Some say it's shades of 1992, when then-Gov. Bill Clinton won the presidency in part by promising to reform the nation's healthcare system and find a way to offer health insurance to all Americans.
Clinton tried, but his 1994 plan failed to garner the support of Congress and the American public.
That hasn't deterred three of the four leading contenders for the presidency in 2000, each of whom is formulating his own proposal for healthcare reform. And this time, supporters of universal coverage say, there's a good chance something will get done.
"We feel gratified that the question is so front and center in the campaigns," says the Rev. Michael Place, president and chief executive officer of the St. Louis-based Catholic Health Association. "It's helping transform the awareness of the American public."
"I don't think the drive for universal coverage is unrealistic," says Whitney Addington, M.D., a past president of the American College of Physicians-American Society of Internal Medicine, which has 115,000 physician members. "You can't just fault employers. There's an overall apathy that has caused the delay (in getting something passed). We're trying to get this on the agenda again."
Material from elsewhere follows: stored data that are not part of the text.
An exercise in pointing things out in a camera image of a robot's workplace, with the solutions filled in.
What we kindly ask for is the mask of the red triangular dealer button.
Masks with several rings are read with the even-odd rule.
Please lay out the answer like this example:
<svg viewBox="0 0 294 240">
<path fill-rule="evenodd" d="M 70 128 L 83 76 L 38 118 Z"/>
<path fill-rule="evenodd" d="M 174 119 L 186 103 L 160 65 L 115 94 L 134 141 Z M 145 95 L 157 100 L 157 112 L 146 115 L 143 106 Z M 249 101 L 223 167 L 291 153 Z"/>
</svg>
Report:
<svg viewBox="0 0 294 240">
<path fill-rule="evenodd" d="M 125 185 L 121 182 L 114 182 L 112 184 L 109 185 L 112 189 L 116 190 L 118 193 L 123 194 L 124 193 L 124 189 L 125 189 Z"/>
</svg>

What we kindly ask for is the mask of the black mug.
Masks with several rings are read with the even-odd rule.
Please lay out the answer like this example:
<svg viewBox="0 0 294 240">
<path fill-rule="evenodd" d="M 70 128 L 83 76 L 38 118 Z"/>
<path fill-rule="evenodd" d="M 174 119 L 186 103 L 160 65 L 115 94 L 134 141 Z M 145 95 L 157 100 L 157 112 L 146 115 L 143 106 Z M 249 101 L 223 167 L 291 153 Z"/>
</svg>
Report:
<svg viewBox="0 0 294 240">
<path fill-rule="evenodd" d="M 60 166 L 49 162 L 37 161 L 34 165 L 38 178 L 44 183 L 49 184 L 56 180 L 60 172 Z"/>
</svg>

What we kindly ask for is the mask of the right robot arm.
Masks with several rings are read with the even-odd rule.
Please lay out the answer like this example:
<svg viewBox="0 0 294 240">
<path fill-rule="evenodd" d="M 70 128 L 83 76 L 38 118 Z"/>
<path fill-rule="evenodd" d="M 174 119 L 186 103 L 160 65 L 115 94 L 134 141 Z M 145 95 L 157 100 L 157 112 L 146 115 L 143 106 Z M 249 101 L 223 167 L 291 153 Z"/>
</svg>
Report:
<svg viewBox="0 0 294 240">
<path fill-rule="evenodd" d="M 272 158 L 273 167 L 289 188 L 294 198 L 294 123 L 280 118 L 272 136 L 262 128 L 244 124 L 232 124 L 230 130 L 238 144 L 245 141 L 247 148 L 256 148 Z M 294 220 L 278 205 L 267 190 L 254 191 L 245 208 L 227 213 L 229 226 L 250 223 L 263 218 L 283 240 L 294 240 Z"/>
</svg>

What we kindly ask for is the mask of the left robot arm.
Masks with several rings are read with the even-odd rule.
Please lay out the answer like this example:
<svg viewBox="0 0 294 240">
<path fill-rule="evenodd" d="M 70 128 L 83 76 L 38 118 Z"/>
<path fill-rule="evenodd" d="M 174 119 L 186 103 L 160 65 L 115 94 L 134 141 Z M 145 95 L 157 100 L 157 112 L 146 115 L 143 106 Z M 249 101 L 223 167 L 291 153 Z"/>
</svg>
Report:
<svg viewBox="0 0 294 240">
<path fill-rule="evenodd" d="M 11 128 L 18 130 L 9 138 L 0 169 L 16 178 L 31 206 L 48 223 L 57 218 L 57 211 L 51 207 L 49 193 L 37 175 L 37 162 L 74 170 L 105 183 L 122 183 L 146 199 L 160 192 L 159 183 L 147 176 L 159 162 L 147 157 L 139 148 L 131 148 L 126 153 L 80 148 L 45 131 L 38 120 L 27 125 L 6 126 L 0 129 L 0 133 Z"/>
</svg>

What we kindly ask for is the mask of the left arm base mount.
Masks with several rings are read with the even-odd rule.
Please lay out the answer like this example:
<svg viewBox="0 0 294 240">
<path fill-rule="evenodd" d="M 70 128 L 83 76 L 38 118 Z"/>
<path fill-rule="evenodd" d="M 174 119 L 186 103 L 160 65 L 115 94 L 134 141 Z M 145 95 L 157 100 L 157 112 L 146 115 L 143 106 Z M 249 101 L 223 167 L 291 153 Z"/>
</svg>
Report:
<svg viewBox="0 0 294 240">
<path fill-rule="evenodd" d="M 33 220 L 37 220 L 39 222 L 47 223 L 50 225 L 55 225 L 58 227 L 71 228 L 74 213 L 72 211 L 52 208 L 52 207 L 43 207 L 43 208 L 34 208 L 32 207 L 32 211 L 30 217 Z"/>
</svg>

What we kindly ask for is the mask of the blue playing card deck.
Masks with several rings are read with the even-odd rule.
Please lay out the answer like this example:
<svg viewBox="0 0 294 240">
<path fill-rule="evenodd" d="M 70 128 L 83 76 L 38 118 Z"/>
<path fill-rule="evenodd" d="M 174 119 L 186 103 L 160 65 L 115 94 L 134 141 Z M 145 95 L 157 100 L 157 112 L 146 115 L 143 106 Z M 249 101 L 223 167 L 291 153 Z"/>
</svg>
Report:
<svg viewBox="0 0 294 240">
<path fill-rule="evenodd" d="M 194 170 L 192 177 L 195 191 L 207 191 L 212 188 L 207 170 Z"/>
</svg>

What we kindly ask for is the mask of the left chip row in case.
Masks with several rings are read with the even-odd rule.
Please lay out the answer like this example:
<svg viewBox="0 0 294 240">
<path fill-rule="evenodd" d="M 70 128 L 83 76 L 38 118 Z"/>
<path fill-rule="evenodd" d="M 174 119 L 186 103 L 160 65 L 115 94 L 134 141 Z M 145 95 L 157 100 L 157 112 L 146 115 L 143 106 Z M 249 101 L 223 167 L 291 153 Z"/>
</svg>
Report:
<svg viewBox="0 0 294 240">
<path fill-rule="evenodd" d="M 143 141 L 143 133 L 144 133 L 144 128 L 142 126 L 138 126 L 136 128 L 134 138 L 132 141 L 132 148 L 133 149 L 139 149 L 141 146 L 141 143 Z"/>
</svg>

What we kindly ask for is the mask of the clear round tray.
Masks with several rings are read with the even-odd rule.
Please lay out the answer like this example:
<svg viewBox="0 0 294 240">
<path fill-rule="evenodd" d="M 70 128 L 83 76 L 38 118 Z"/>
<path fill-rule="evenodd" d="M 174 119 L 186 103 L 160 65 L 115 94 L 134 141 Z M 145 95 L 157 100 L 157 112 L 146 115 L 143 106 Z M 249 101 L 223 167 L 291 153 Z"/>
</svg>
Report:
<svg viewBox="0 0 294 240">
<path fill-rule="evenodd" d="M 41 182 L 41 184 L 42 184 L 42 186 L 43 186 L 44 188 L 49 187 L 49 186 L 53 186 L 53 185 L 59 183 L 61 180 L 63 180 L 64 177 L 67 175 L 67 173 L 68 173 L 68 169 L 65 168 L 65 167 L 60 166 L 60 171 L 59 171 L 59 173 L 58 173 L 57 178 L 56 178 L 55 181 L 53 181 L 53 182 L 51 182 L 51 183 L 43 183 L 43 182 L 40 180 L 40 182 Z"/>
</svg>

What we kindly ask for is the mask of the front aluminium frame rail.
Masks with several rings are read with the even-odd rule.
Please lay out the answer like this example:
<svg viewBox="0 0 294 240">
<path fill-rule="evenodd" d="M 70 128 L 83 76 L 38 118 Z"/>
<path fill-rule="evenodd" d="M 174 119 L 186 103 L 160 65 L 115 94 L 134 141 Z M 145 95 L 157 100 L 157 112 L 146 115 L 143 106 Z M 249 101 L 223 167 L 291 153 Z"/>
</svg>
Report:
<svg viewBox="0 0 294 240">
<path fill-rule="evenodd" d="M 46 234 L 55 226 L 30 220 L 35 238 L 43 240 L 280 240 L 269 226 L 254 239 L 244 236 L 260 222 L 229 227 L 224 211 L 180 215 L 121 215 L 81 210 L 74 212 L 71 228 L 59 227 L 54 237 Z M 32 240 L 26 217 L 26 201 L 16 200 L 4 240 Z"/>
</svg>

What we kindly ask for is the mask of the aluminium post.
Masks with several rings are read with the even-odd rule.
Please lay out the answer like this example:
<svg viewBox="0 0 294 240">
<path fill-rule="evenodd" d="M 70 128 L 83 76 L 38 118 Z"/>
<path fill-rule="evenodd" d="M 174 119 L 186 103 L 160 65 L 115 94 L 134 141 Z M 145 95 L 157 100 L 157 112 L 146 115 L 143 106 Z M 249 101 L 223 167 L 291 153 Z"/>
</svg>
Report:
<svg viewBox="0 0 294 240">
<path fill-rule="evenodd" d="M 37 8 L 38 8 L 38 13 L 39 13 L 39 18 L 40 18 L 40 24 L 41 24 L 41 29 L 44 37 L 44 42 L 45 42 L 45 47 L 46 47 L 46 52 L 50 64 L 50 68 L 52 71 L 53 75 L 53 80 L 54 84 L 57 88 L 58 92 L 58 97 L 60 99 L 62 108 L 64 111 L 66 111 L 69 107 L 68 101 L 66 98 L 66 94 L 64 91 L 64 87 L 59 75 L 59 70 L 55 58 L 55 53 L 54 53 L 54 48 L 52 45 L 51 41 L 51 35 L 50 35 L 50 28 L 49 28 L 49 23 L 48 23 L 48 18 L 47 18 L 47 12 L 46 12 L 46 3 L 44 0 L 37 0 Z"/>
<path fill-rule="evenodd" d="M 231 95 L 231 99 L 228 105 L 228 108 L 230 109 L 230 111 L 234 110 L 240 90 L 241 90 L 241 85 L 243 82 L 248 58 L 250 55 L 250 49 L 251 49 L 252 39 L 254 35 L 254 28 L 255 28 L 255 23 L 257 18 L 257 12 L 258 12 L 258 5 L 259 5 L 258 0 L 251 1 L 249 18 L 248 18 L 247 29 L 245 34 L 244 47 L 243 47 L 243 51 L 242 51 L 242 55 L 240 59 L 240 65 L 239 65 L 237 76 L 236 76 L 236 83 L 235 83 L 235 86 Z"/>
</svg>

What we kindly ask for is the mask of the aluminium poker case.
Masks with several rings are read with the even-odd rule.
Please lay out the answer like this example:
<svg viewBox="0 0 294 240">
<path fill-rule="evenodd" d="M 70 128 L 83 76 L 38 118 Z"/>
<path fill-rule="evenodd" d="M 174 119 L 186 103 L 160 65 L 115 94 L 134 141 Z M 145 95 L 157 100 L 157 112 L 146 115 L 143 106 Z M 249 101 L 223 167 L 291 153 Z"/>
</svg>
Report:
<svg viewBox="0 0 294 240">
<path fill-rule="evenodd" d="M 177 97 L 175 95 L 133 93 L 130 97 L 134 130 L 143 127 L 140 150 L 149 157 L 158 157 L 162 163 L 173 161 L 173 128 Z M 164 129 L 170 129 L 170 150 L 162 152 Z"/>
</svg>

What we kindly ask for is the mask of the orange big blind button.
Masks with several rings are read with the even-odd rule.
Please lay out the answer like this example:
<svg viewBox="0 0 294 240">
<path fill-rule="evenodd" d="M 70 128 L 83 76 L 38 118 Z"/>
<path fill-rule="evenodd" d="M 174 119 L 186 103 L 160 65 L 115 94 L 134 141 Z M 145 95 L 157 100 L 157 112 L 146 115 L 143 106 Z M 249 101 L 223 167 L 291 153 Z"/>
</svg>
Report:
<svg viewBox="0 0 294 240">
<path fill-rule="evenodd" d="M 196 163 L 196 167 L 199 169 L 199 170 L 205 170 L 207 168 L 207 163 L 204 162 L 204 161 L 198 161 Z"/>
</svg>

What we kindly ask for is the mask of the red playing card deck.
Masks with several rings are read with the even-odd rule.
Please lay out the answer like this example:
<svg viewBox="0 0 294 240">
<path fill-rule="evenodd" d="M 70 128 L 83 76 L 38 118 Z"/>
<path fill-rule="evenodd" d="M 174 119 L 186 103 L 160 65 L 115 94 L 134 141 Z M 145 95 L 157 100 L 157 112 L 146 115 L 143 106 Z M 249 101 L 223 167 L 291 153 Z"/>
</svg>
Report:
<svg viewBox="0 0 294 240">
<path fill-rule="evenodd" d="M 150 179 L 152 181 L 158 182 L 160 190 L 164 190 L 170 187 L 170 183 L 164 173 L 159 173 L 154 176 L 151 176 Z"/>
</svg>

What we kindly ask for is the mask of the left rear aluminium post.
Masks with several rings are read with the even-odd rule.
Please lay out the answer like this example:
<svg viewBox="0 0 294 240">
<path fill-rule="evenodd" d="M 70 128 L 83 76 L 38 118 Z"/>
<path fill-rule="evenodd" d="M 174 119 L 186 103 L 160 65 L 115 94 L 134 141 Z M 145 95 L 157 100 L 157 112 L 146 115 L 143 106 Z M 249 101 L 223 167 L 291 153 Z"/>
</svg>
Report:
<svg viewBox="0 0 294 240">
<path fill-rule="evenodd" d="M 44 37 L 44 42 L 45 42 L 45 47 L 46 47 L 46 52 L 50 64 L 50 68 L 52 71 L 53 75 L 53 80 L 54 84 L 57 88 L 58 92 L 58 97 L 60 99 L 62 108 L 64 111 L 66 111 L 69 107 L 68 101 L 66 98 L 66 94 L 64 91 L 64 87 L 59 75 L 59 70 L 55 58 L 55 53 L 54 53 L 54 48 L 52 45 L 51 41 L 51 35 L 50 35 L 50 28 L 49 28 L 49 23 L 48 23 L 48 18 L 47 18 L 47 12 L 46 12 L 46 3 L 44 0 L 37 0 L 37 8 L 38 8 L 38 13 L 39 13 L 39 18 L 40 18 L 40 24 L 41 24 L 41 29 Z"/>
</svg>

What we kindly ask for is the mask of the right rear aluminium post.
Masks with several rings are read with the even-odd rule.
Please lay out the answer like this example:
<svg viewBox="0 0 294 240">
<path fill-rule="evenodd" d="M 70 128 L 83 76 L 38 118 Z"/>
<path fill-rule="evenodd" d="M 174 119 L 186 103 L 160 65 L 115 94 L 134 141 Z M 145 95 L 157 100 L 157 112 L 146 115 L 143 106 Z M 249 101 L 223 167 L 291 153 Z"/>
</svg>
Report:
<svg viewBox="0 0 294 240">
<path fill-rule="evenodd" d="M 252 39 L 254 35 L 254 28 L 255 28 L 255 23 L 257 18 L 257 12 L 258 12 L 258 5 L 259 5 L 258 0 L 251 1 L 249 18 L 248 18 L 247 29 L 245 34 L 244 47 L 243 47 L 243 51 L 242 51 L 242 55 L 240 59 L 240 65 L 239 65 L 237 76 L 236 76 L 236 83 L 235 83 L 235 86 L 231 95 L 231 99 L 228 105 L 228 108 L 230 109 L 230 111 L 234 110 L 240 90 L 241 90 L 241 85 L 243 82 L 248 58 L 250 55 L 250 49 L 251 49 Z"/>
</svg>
It's certainly on the agendas of Vice President Al Gore, former Sen. Bill Bradley (D-N.J.) and Sen. John McCain (R-Ariz.), all of whom have released rough sketches of what healthcare reform should look like.
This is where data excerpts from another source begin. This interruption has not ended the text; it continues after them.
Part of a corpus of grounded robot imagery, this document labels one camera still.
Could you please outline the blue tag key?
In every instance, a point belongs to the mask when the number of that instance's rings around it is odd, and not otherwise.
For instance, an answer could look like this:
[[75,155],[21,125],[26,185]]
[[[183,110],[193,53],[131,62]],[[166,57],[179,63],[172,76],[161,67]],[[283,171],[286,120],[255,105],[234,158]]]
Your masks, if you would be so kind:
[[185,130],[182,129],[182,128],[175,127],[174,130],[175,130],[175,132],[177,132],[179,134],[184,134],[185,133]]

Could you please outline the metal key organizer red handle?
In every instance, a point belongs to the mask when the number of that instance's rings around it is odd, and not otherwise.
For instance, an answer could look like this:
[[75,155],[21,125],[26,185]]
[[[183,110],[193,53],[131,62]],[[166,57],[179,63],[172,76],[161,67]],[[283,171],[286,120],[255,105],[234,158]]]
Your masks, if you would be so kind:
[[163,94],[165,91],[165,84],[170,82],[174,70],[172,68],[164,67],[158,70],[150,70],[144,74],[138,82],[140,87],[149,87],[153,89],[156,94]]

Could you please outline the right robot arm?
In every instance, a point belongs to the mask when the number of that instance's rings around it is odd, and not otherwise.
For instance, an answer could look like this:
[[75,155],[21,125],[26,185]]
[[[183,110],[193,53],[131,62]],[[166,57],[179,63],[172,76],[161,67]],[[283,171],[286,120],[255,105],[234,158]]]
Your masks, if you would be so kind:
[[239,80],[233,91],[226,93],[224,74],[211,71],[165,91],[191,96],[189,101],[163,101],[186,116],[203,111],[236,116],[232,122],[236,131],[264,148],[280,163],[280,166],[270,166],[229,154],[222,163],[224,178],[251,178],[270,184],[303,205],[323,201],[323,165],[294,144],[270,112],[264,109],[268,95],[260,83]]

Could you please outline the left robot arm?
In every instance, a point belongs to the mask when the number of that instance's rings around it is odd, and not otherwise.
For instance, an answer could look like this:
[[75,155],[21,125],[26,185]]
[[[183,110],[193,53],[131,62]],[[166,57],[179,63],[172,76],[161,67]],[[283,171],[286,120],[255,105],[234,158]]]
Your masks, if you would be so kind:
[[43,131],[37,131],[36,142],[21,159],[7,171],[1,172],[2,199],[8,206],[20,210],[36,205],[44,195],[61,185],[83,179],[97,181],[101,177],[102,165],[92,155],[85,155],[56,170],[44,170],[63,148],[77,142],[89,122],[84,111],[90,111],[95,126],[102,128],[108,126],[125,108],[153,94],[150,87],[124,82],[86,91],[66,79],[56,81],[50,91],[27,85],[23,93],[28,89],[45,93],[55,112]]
In September, Gore unveiled his plan, which closely resembled the leftovers from Clinton's agenda (Sept. 13, 1999, p. 8).
Gore's plan focuses on insuring more children by expanding the Children's Health Insurance Program, a federal-state initiative designed to insure low-income children who don't qualify for Medicaid coverage.
A few weeks after Gore released his plan, Bradley, Gore's chief rival for the Democratic nomination, rolled out his own healthcare proposal. As if taking his cues from Washington, Bradley put his own spin on some of the hottest healthcare issues facing Congress, including:
* Supporting managed-care reform.
* Giving Americans "access to affordable healthcare," guaranteeing that as the first step, 84% of the nation's children would receive a full or partial subsidy of their health insurance. The remaining 16% would get help to buy healthcare coverage through tax breaks.
* Improving healthcare quality by using objective measures.
* Strengthening the position of healthcare consumers by providing them with accurate healthcare information and a right to know about all aspects of their medical needs.
McCain waited until December to release his healthcare reform plan, which features:
* A federal-state partnership to provide prescription drug coverage to low-income seniors.
* Tax breaks for the uninsured.
* Coverage for all children.
* The right to sue HMOs.
"This is exactly what we hoped would occur," says William Pierce, a spokesman for the Blue Cross and Blue Shield Association, of the competing proposals. "We always felt it would take this level of dialogue to get something done."
The national Blues association outlined its version of universal coverage last year.
Addington and Place say all the interested parties have learned valuable lessons from the Clinton administration's failure to pass a universal coverage plan in 1994.
"It can't be a partisan effort," Addington says. "We have to bring this to everyone's attention. Everybody's got to be at the table."
"Mainstream, middle-class America did not see it as their issue," Place says. "If middle America doesn't want it, it will be difficult to achieve."
Possibly the greatest lesson from Clinton's failure is that something must be done-or the number of uninsured Americans will only continue to rise.
"There's been nothing done since that 1994 attempt at reform, when the number of uninsured was 37 million. Now it's 44 million," says Maureen McCullough, vice president of public policy and advocacy at the CHA. "And if nothing is done, it could reach 55 million."